▸ Exercise requirements
For each line below that holds the word "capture", make a copy.

▸ Records provided
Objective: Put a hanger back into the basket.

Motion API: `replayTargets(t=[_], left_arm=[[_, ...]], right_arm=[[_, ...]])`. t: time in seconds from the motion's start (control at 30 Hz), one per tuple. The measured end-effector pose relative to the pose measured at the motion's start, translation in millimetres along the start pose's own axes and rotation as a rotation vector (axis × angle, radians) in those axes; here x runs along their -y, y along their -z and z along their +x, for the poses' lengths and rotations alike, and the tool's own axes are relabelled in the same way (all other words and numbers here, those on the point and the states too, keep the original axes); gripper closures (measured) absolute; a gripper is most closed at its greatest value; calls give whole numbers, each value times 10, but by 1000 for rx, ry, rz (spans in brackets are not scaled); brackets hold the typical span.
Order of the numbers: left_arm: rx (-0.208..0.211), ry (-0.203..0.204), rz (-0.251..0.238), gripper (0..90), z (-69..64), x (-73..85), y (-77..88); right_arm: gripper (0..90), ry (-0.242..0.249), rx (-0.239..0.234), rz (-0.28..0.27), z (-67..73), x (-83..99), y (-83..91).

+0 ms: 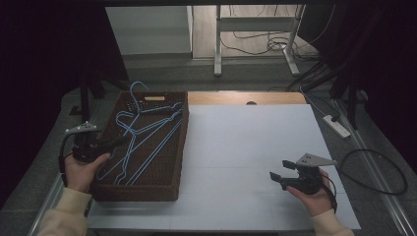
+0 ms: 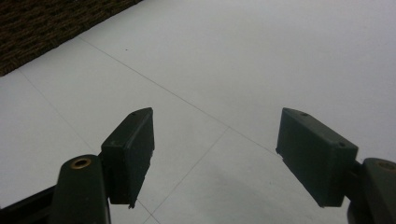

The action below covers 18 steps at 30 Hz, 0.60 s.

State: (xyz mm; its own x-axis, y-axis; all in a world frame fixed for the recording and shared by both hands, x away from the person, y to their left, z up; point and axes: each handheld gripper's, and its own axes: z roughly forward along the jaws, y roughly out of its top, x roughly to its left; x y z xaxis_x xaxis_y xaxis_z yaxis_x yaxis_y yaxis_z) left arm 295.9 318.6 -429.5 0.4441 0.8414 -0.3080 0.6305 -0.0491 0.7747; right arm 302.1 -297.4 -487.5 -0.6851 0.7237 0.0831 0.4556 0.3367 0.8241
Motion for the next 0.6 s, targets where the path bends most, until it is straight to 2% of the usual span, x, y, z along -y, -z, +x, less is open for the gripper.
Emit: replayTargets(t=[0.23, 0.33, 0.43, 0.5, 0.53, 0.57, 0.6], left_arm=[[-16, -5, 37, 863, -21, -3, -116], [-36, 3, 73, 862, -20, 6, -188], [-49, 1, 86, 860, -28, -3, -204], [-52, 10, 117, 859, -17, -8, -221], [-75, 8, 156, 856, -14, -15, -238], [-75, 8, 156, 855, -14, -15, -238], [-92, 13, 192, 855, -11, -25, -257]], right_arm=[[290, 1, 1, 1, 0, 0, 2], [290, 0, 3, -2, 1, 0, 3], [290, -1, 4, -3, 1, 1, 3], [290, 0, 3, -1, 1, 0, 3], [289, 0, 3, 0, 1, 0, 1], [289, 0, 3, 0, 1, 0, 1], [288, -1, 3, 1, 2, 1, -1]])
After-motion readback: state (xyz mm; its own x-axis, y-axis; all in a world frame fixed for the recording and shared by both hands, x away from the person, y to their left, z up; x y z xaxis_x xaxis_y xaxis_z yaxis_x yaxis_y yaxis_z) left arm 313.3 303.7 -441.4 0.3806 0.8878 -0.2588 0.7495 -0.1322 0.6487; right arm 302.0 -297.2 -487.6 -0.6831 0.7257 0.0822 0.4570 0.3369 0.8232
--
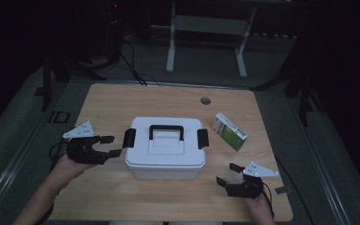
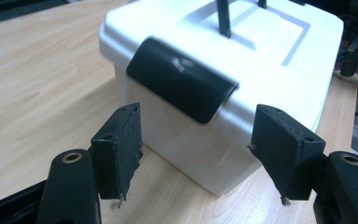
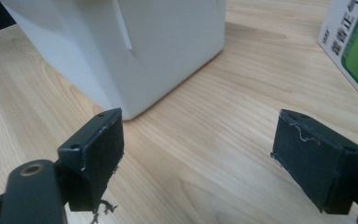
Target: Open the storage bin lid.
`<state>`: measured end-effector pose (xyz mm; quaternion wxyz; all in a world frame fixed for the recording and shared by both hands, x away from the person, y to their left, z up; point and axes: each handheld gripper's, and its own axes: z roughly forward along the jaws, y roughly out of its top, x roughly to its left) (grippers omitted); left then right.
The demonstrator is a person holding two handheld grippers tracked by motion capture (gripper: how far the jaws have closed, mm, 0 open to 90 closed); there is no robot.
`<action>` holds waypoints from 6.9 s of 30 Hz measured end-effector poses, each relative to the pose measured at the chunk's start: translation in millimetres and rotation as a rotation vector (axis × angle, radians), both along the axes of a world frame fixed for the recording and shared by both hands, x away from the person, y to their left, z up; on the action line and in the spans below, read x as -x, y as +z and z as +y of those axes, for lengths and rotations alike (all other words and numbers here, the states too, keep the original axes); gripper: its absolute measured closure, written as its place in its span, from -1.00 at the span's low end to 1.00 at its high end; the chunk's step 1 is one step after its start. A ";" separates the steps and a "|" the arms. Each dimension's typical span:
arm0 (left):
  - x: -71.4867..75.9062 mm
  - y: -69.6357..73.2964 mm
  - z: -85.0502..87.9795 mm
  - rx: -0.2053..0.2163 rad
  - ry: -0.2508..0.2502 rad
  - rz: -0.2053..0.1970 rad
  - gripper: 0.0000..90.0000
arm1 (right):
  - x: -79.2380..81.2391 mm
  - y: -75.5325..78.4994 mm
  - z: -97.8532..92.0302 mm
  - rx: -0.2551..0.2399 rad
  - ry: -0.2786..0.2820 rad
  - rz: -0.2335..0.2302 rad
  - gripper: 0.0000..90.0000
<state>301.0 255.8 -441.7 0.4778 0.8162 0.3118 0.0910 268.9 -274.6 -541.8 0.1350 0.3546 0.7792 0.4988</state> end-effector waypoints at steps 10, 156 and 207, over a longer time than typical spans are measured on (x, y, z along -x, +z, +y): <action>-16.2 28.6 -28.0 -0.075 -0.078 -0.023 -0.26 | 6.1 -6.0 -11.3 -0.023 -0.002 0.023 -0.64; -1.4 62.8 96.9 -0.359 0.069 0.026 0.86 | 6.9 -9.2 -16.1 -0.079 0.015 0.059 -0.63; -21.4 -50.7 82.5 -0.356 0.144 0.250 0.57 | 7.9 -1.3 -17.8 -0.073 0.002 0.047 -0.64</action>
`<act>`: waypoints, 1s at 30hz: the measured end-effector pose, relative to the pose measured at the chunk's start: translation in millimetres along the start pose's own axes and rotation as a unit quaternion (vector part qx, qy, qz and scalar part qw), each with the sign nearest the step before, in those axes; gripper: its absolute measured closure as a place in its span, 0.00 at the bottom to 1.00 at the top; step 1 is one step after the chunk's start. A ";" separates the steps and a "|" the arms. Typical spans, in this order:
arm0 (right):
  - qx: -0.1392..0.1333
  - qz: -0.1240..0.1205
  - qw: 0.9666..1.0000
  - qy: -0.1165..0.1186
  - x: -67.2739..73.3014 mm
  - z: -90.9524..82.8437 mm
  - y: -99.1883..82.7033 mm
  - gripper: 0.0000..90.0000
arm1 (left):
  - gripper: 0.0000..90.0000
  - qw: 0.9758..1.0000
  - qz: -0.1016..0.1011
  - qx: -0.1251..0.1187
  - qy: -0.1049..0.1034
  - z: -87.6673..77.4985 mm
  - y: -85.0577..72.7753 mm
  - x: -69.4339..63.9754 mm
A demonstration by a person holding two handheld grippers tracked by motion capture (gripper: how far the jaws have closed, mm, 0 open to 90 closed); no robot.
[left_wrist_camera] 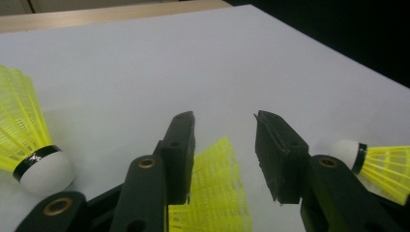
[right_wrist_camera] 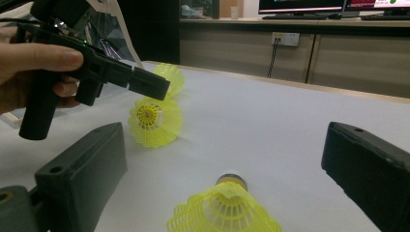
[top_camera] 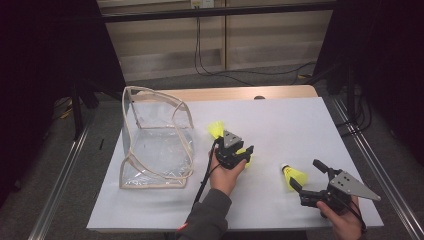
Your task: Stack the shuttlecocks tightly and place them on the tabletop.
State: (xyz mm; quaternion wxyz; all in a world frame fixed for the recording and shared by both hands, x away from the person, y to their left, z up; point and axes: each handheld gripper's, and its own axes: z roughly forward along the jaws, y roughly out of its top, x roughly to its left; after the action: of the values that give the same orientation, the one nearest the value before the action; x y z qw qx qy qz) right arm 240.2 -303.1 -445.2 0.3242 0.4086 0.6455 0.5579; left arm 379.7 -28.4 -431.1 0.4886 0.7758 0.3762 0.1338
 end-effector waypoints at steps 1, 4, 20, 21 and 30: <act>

▸ Result
The demonstrator is a person holding two handheld grippers tracked by motion capture (gripper: how far the jaws have closed, mm, 0 open to 90 closed); there is no robot.
A demonstration by a person holding two handheld grippers tracked by motion capture (gripper: how far the jaws have closed, mm, 0 open to 90 closed); no robot.

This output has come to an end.